The Hottest Place On Earth
Travel
By Alexandra Wade - May 10, 2022

Located 125metres (400ft) below sea level and dubbed such extreme titles as “the most inhospitable place on earth,” “the gateway to hell’ and “the land of death,” the Danakil Depression’s extreme temperatures start to seem like its most forgettable attribute. However, it is a pretty sweltering location, with temperatures reaching 50 degrees in the summer and averaging 34.4 degrees all year round. But none of these have ever stopped the constant stream of salt miners, scientists, and tourists from different parts of the world coming to Ethiopia.

Getty Images/Moment/Roberto Moiola / Sysaworld

While the miners come for the salt slabs of Lake Afar and the scientists, come to study the visible Asia-Africa tectonic plates and the heat-loving bacteria, the tourists come for a sort of package deal. The Dallol, Danakil’s famous neon green, and bright yellow sulfur spring landscape are, complete with sound effects of hissing sulfur gas escaping the rocks. Another feature of the terrain is the salt plains and salt mines. They also get to see the Erta Ale (Smoking Mountain in the local Afar) volcano, which forms one of the eight lava lakes on earth! Tourists describe it as feeling like living in an alien universe.
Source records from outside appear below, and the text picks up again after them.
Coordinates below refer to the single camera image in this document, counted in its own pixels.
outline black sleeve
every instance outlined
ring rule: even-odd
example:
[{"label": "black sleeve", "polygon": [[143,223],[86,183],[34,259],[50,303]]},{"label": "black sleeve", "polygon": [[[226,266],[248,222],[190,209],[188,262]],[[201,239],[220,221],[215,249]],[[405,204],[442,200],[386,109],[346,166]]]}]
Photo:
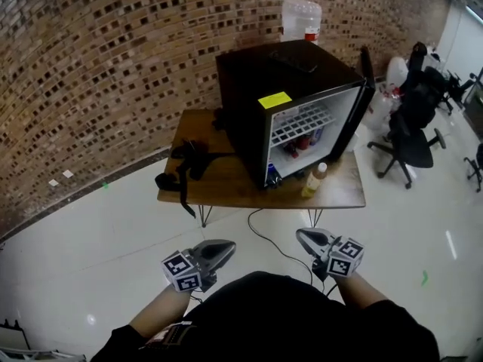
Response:
[{"label": "black sleeve", "polygon": [[389,300],[362,310],[361,325],[357,331],[361,334],[361,352],[373,360],[439,361],[438,344],[431,331]]},{"label": "black sleeve", "polygon": [[144,346],[148,339],[143,338],[134,328],[127,325],[112,331],[112,335],[106,345],[94,355],[91,362],[104,360],[127,360],[141,346]]}]

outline table leg
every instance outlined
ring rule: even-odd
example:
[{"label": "table leg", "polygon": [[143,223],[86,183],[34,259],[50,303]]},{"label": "table leg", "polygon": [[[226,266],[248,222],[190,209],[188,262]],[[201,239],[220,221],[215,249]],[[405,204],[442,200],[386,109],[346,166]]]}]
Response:
[{"label": "table leg", "polygon": [[310,226],[312,228],[315,228],[317,226],[318,220],[320,219],[320,216],[322,215],[322,211],[323,211],[323,209],[314,209],[314,216],[312,218],[312,215],[310,214],[310,209],[307,209],[307,212],[309,212]]},{"label": "table leg", "polygon": [[205,206],[204,205],[198,205],[199,216],[202,219],[202,227],[203,228],[206,228],[206,222],[208,221],[208,217],[210,216],[212,209],[213,209],[213,205],[210,206],[210,210],[208,211],[208,214],[205,216]]}]

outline wooden table
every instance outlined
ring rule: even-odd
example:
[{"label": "wooden table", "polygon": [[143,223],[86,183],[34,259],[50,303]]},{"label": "wooden table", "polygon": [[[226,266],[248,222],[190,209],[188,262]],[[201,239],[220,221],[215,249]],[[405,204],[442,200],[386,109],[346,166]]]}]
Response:
[{"label": "wooden table", "polygon": [[[182,140],[196,140],[208,145],[208,152],[231,153],[233,147],[224,130],[217,131],[211,125],[214,115],[211,110],[186,110],[180,119],[173,148],[182,145]],[[165,173],[174,173],[182,160],[169,158]],[[219,207],[243,207],[266,209],[315,210],[312,225],[315,226],[324,209],[346,209],[365,207],[364,190],[353,152],[342,155],[338,162],[328,164],[328,175],[313,198],[303,198],[300,193],[306,178],[293,176],[283,180],[277,189],[259,190],[236,155],[217,158],[210,163],[199,181],[188,179],[188,204]],[[180,193],[160,190],[159,201],[180,202]],[[202,224],[208,215],[198,207]]]}]

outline white bottle cap
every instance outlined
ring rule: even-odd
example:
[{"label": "white bottle cap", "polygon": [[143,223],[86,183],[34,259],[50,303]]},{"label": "white bottle cap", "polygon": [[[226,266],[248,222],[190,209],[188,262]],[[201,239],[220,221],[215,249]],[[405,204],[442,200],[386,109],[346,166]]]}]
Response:
[{"label": "white bottle cap", "polygon": [[325,171],[327,170],[327,164],[325,162],[321,162],[320,164],[318,164],[317,170],[321,173],[325,173]]}]

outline large clear plastic bottle
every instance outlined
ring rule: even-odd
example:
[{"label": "large clear plastic bottle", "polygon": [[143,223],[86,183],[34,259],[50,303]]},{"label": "large clear plastic bottle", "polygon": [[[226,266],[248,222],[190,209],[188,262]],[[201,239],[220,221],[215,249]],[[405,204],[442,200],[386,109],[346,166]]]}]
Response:
[{"label": "large clear plastic bottle", "polygon": [[318,44],[322,8],[308,0],[284,0],[281,7],[280,41],[306,39]]}]

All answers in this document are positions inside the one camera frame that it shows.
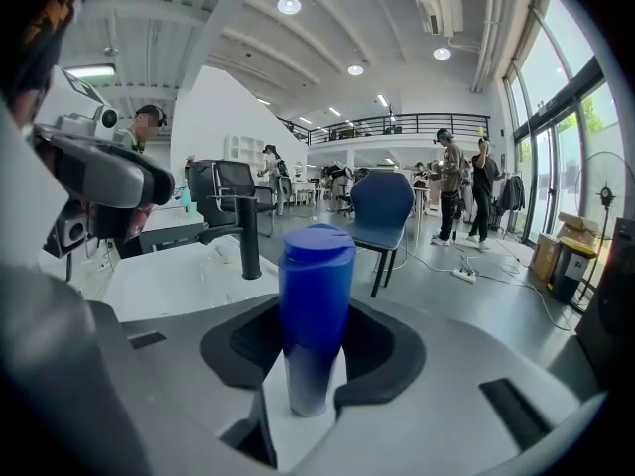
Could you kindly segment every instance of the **ceiling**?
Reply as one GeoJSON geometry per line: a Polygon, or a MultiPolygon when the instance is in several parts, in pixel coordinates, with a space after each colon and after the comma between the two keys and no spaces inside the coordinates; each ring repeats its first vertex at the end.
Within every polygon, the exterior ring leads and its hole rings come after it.
{"type": "MultiPolygon", "coordinates": [[[[297,118],[323,115],[326,101],[336,104],[350,83],[362,89],[338,109],[347,112],[344,118],[361,118],[385,112],[373,86],[376,79],[390,79],[395,68],[436,69],[466,84],[476,72],[474,52],[453,48],[446,62],[432,57],[447,39],[425,32],[415,0],[300,0],[302,10],[293,16],[280,13],[277,2],[88,0],[66,34],[61,65],[114,62],[115,78],[88,82],[118,109],[122,123],[145,104],[164,109],[170,123],[178,90],[206,63],[271,102],[275,114],[310,128],[320,123],[297,118]],[[106,47],[118,54],[107,57],[106,47]],[[350,76],[351,64],[363,65],[364,74],[350,76]]],[[[483,33],[485,0],[461,2],[464,31],[453,40],[474,48],[483,33]]],[[[389,88],[386,94],[393,97],[389,88]]]]}

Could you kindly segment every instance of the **ceiling light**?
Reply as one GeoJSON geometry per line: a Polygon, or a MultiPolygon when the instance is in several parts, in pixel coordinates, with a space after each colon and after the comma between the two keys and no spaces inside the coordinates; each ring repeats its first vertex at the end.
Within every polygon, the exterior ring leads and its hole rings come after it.
{"type": "Polygon", "coordinates": [[[300,0],[280,0],[278,10],[283,14],[296,14],[300,12],[302,5],[300,0]]]}
{"type": "Polygon", "coordinates": [[[350,75],[361,75],[364,73],[364,67],[362,67],[361,65],[351,65],[348,68],[348,73],[350,75]]]}
{"type": "Polygon", "coordinates": [[[115,75],[115,66],[112,64],[87,65],[84,67],[69,67],[65,71],[75,77],[103,77],[115,75]]]}
{"type": "Polygon", "coordinates": [[[452,56],[452,52],[448,48],[436,48],[433,55],[437,60],[447,60],[452,56]]]}

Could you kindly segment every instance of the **railing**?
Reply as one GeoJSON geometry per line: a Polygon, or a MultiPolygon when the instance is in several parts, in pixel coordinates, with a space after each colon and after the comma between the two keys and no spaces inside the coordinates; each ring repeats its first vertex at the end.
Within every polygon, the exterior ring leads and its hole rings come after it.
{"type": "Polygon", "coordinates": [[[489,116],[462,113],[409,113],[404,115],[376,116],[362,118],[350,122],[342,122],[327,127],[307,131],[294,125],[296,132],[307,132],[307,140],[300,139],[309,145],[317,145],[340,139],[359,138],[364,136],[381,136],[392,134],[429,134],[435,135],[439,128],[450,129],[458,136],[474,138],[489,137],[489,116]]]}
{"type": "Polygon", "coordinates": [[[309,134],[311,132],[309,129],[305,129],[302,125],[290,122],[289,120],[285,120],[284,118],[278,117],[278,120],[285,124],[285,127],[287,127],[289,132],[296,136],[296,139],[298,141],[306,143],[307,145],[309,144],[309,134]]]}

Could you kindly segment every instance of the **hanging clothes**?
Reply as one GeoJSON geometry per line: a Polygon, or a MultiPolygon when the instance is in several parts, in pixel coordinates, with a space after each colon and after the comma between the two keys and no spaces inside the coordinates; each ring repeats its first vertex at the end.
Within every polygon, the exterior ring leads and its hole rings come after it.
{"type": "Polygon", "coordinates": [[[507,210],[518,211],[525,207],[525,187],[520,177],[514,176],[505,182],[503,192],[496,202],[496,211],[502,215],[507,210]]]}

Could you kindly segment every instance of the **air conditioner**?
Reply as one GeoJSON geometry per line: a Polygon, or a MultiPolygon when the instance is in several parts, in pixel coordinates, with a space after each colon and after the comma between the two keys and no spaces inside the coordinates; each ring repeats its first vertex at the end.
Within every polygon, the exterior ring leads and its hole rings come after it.
{"type": "Polygon", "coordinates": [[[422,13],[424,30],[436,36],[443,31],[446,37],[463,31],[461,0],[415,0],[422,13]]]}

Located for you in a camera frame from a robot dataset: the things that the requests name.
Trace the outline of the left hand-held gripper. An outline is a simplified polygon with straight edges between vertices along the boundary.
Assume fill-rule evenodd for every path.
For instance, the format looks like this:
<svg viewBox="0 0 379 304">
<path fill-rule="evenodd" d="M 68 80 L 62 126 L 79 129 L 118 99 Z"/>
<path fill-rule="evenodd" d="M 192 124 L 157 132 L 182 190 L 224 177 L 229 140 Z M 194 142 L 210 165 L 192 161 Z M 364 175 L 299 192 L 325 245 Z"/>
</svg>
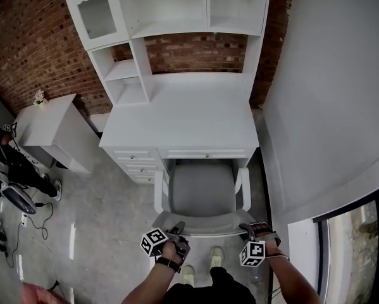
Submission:
<svg viewBox="0 0 379 304">
<path fill-rule="evenodd" d="M 165 242 L 171 241 L 175 244 L 176 253 L 184 261 L 190 251 L 189 242 L 180 235 L 184 228 L 185 222 L 183 221 L 179 221 L 167 231 L 155 228 L 142 236 L 140 247 L 148 257 L 160 257 Z"/>
</svg>

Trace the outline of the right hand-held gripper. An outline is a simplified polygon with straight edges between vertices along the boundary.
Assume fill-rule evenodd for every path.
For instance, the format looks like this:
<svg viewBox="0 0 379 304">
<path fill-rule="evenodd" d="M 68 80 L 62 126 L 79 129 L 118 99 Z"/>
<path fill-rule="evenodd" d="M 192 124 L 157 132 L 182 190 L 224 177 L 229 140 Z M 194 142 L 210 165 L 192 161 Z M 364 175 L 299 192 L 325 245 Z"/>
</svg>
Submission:
<svg viewBox="0 0 379 304">
<path fill-rule="evenodd" d="M 240 237 L 243 241 L 247 241 L 239 255 L 242 267 L 258 267 L 267 258 L 281 256 L 279 253 L 269 255 L 266 251 L 267 241 L 275 240 L 277 244 L 281 243 L 281 239 L 276 232 L 256 238 L 251 224 L 242 223 L 239 227 L 245 230 L 245 233 L 242 233 Z"/>
</svg>

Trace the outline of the person's right hand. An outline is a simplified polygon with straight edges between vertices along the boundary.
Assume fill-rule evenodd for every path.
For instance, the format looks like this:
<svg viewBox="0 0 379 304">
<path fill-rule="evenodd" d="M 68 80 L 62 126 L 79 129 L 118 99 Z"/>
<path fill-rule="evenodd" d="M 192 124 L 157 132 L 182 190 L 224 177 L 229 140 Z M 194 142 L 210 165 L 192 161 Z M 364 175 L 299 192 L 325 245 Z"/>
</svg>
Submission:
<svg viewBox="0 0 379 304">
<path fill-rule="evenodd" d="M 255 238 L 273 233 L 272 228 L 266 222 L 253 223 L 251 224 L 251 228 Z"/>
</svg>

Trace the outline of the person's left hand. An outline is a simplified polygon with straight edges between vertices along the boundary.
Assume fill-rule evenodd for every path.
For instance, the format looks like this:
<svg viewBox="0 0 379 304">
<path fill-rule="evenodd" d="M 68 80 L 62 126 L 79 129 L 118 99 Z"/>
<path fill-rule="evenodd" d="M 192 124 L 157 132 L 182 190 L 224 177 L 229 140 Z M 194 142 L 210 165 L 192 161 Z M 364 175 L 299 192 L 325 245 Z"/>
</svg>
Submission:
<svg viewBox="0 0 379 304">
<path fill-rule="evenodd" d="M 162 255 L 163 258 L 171 260 L 177 264 L 181 264 L 182 259 L 177 254 L 175 243 L 173 241 L 166 241 L 163 245 Z"/>
</svg>

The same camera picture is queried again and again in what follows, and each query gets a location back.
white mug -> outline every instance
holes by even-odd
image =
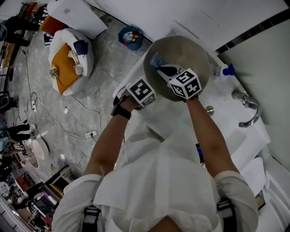
[[[77,75],[82,75],[83,73],[83,68],[81,64],[77,64],[76,66],[73,66],[75,72]]]

hand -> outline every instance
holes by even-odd
[[[122,94],[122,98],[124,96],[129,96],[129,95],[130,95],[130,93],[126,90]],[[136,100],[133,97],[129,97],[124,102],[121,103],[121,107],[124,108],[125,110],[129,111],[129,112],[132,112],[138,106],[139,106],[138,102],[136,102]]]

white bottle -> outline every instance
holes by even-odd
[[[227,66],[226,64],[219,66],[213,70],[213,79],[214,80],[223,80],[225,81],[229,76],[235,75],[235,69],[232,64]]]

gray marble floor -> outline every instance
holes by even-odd
[[[95,56],[94,69],[86,87],[74,95],[85,107],[100,113],[101,127],[100,132],[95,136],[96,140],[111,118],[114,90],[150,46],[149,42],[143,40],[143,45],[138,51],[130,51],[119,43],[117,38],[118,32],[124,25],[107,15],[103,15],[101,18],[109,29],[92,41]],[[16,108],[13,111],[10,110],[5,117],[8,126],[28,119],[30,124],[37,125],[36,133],[48,131],[43,139],[51,152],[47,159],[39,161],[38,169],[33,168],[27,162],[25,170],[37,182],[40,178],[49,179],[67,163],[73,168],[76,175],[80,175],[87,165],[95,142],[93,140],[78,141],[58,129],[59,124],[57,127],[52,120],[42,117],[49,117],[47,114],[49,112],[63,126],[64,130],[85,138],[87,132],[99,129],[99,115],[85,110],[73,97],[62,96],[53,90],[50,80],[47,78],[50,70],[49,49],[44,46],[42,32],[38,31],[33,36],[30,46],[22,47],[22,49],[27,53],[32,99],[36,98],[33,93],[35,92],[39,105],[37,113],[35,113],[31,110],[30,102],[26,104],[30,98],[26,57],[22,51],[19,51],[14,64],[14,78],[8,86],[11,96],[19,99],[19,110]],[[67,114],[64,114],[65,107],[68,108]],[[125,136],[129,134],[130,129],[126,130]],[[65,156],[65,160],[60,158],[61,154]]]

blue brush bristles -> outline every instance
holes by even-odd
[[[160,66],[165,65],[165,64],[167,63],[162,59],[159,52],[155,52],[152,59],[150,60],[150,65],[158,69]]]

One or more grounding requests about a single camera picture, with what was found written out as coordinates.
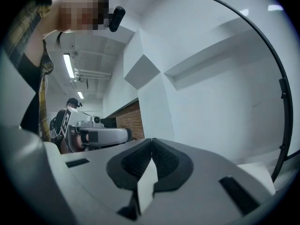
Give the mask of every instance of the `person wearing black cap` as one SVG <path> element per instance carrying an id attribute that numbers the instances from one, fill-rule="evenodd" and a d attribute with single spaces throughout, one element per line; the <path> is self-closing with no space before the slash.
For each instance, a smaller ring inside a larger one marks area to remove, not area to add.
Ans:
<path id="1" fill-rule="evenodd" d="M 52 119 L 50 123 L 50 131 L 51 131 L 51 138 L 56 137 L 60 133 L 60 127 L 62 125 L 62 121 L 65 116 L 66 108 L 72 107 L 77 109 L 78 107 L 82 107 L 83 105 L 76 99 L 76 98 L 70 98 L 67 101 L 67 104 L 64 109 L 61 109 L 55 118 Z"/>

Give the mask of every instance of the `neck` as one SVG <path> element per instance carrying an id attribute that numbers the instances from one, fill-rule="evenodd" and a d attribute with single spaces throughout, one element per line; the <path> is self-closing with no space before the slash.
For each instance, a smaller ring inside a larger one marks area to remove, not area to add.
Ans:
<path id="1" fill-rule="evenodd" d="M 43 39 L 49 34 L 59 29 L 60 21 L 60 0 L 53 0 L 50 11 L 47 16 L 42 18 L 37 25 L 37 31 L 42 35 Z"/>

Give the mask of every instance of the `plaid shirt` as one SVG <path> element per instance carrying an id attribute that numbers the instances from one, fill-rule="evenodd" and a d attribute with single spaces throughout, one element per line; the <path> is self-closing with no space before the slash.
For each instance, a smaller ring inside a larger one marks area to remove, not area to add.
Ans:
<path id="1" fill-rule="evenodd" d="M 21 66 L 20 61 L 31 34 L 38 25 L 39 21 L 50 11 L 51 4 L 52 0 L 29 0 L 29 2 L 22 8 L 22 10 L 13 20 L 4 40 L 3 47 L 17 70 Z M 41 59 L 42 67 L 39 82 L 39 128 L 42 132 L 43 141 L 50 142 L 50 132 L 47 122 L 47 110 L 45 102 L 45 75 L 48 75 L 53 71 L 54 64 L 49 57 L 46 48 L 46 42 L 43 42 L 44 54 Z"/>

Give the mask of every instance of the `black cap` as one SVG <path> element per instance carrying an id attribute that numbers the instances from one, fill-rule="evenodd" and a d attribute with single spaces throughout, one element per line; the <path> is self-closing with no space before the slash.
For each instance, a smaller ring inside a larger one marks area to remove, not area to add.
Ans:
<path id="1" fill-rule="evenodd" d="M 76 98 L 69 98 L 69 100 L 67 101 L 67 104 L 74 104 L 76 107 L 82 107 L 83 105 L 76 99 Z"/>

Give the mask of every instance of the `black slot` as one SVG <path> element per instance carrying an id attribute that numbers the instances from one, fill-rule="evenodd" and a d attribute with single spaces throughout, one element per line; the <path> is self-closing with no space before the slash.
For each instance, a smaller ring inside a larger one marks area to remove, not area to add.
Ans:
<path id="1" fill-rule="evenodd" d="M 224 177 L 219 182 L 243 215 L 259 206 L 259 203 L 233 177 Z"/>
<path id="2" fill-rule="evenodd" d="M 87 160 L 86 158 L 83 159 L 79 159 L 79 160 L 75 160 L 75 161 L 71 161 L 71 162 L 66 162 L 66 165 L 68 168 L 70 167 L 76 167 L 85 163 L 89 163 L 90 161 Z"/>

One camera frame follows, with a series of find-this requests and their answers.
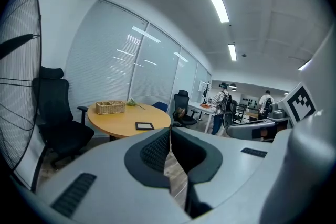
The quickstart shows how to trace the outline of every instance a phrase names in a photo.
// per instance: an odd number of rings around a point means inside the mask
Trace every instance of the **blue chair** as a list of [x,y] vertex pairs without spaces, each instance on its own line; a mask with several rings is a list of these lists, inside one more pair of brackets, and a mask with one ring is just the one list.
[[155,104],[152,105],[153,107],[157,109],[161,109],[162,111],[167,113],[168,105],[162,102],[156,102]]

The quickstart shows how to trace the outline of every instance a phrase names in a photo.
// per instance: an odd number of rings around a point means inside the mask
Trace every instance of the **brown bag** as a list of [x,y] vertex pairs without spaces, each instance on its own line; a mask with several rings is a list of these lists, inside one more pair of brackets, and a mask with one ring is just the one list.
[[185,109],[177,108],[174,113],[175,118],[183,118],[185,114]]

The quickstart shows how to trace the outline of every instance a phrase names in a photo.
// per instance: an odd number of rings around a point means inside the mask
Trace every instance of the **wicker basket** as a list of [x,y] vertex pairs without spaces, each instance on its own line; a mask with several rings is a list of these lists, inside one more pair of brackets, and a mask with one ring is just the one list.
[[96,103],[96,113],[113,114],[125,112],[126,103],[123,101],[104,101]]

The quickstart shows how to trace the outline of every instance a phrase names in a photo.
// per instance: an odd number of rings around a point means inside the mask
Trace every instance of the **blue jeans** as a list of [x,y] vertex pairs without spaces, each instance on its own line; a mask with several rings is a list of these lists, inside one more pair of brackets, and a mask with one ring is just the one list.
[[212,128],[212,133],[211,134],[216,134],[219,129],[221,128],[221,124],[223,121],[223,115],[215,115],[214,116],[214,127]]

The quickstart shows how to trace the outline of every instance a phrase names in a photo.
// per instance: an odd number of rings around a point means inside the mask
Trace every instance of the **person in white shirt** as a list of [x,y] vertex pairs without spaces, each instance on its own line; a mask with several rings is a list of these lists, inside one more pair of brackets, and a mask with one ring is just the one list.
[[267,90],[265,95],[263,95],[259,100],[259,120],[265,119],[267,117],[267,110],[270,102],[274,104],[274,98],[270,94],[270,91]]
[[222,84],[219,86],[222,90],[218,94],[216,94],[214,97],[209,98],[209,103],[216,105],[216,111],[215,111],[215,116],[214,116],[214,126],[212,128],[212,133],[211,133],[213,135],[216,135],[216,133],[221,128],[220,126],[222,124],[223,114],[224,114],[224,110],[222,109],[221,103],[223,101],[223,98],[229,95],[228,91],[226,90],[228,87],[228,84],[226,84],[225,82],[222,82]]

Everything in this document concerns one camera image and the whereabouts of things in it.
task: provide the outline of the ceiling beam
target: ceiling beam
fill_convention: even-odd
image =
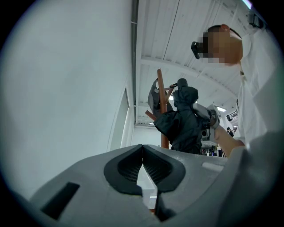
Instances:
[[[137,18],[137,35],[136,35],[136,68],[135,68],[136,123],[138,123],[138,105],[137,104],[139,103],[140,68],[141,68],[145,12],[146,12],[146,0],[139,0],[138,18]]]
[[[230,97],[237,100],[237,96],[229,88],[225,87],[224,85],[220,84],[218,81],[210,78],[209,76],[200,74],[199,72],[197,72],[193,69],[190,69],[186,66],[176,64],[176,63],[173,63],[173,62],[170,62],[170,61],[165,61],[165,60],[150,58],[150,57],[141,57],[141,64],[155,66],[155,67],[165,67],[169,70],[184,73],[184,74],[192,76],[194,78],[198,77],[201,80],[203,80],[203,81],[205,81],[209,84],[214,84],[216,87],[218,87],[219,89],[226,92]]]

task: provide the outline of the wooden coat rack
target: wooden coat rack
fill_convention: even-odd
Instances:
[[[158,84],[159,84],[159,98],[160,98],[160,113],[163,114],[167,111],[167,103],[169,101],[169,97],[173,92],[173,88],[164,88],[163,76],[162,71],[160,69],[157,70],[158,74]],[[157,118],[150,112],[146,111],[145,114],[150,117],[153,121]],[[168,138],[161,133],[161,147],[169,149],[169,140]]]

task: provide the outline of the ear
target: ear
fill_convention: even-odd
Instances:
[[[230,27],[227,24],[221,24],[221,29],[225,32],[230,32]]]

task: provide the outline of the white ceiling
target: white ceiling
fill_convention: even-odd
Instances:
[[[185,78],[198,89],[198,103],[235,111],[240,86],[237,67],[215,67],[195,59],[190,46],[210,26],[225,23],[241,36],[251,30],[240,0],[140,0],[136,46],[136,122],[148,125],[149,90],[162,70],[164,86]]]

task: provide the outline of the fluorescent light
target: fluorescent light
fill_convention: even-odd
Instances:
[[[251,4],[250,1],[248,1],[248,0],[242,0],[242,1],[243,1],[243,3],[245,3],[245,5],[246,5],[249,9],[252,8],[252,4]]]
[[[221,111],[221,112],[227,111],[227,110],[225,110],[225,109],[223,109],[223,108],[221,108],[221,107],[218,107],[218,106],[217,106],[217,109],[218,109],[219,111]]]

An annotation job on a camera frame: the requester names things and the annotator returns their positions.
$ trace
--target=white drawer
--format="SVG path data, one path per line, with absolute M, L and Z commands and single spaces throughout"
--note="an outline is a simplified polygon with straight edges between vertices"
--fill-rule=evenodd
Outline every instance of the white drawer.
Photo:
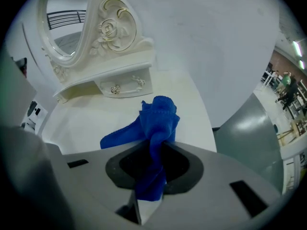
M 112 98 L 134 97 L 153 92 L 149 69 L 140 69 L 95 80 L 103 95 Z

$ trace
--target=brick wall
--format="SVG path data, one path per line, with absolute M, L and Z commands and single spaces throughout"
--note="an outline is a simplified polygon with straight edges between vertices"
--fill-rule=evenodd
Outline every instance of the brick wall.
M 283 76 L 284 72 L 288 71 L 295 76 L 297 81 L 303 80 L 303 84 L 307 86 L 307 76 L 296 65 L 275 50 L 273 51 L 270 62 L 273 64 L 272 69 L 278 70 L 281 76 Z

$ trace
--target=carved rose
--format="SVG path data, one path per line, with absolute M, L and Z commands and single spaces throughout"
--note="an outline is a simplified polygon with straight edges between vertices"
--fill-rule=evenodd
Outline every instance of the carved rose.
M 99 53 L 104 56 L 108 47 L 121 47 L 121 38 L 128 36 L 127 30 L 115 20 L 109 19 L 99 23 L 99 38 L 92 43 L 91 55 Z

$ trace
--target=black metal railing
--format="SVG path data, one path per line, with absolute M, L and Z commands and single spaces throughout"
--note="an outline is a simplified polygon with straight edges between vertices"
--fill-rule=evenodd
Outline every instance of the black metal railing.
M 47 14 L 49 30 L 77 23 L 83 23 L 86 10 L 64 10 Z

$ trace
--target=ceiling light
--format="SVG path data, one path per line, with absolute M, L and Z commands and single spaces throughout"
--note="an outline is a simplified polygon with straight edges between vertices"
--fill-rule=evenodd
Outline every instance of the ceiling light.
M 304 62 L 303 61 L 299 61 L 299 66 L 302 68 L 302 69 L 305 69 L 305 66 L 304 66 Z
M 293 41 L 293 44 L 294 44 L 294 48 L 295 48 L 295 50 L 296 50 L 296 53 L 297 53 L 300 57 L 302 57 L 301 49 L 299 48 L 298 43 L 295 42 L 295 41 Z
While traveling to the Danakil Depression is not cheap. However, the closest settlement where tourists are to take off is at Mekelle or Wikro in Northern Ethiopia. To see the whole of the Danakil Depression would take about a four-day trip by car as it stretches across an immense 124-by-31 mile region. Besides the car, you also would need a tour guide and supplies, including tents to sleep in and sustenance. Helicopter rides are available if you want to get there even faster, but that would only cost more money. Going in the warm months is also not advisable, from around June until August. The cooler months start in November and end in January.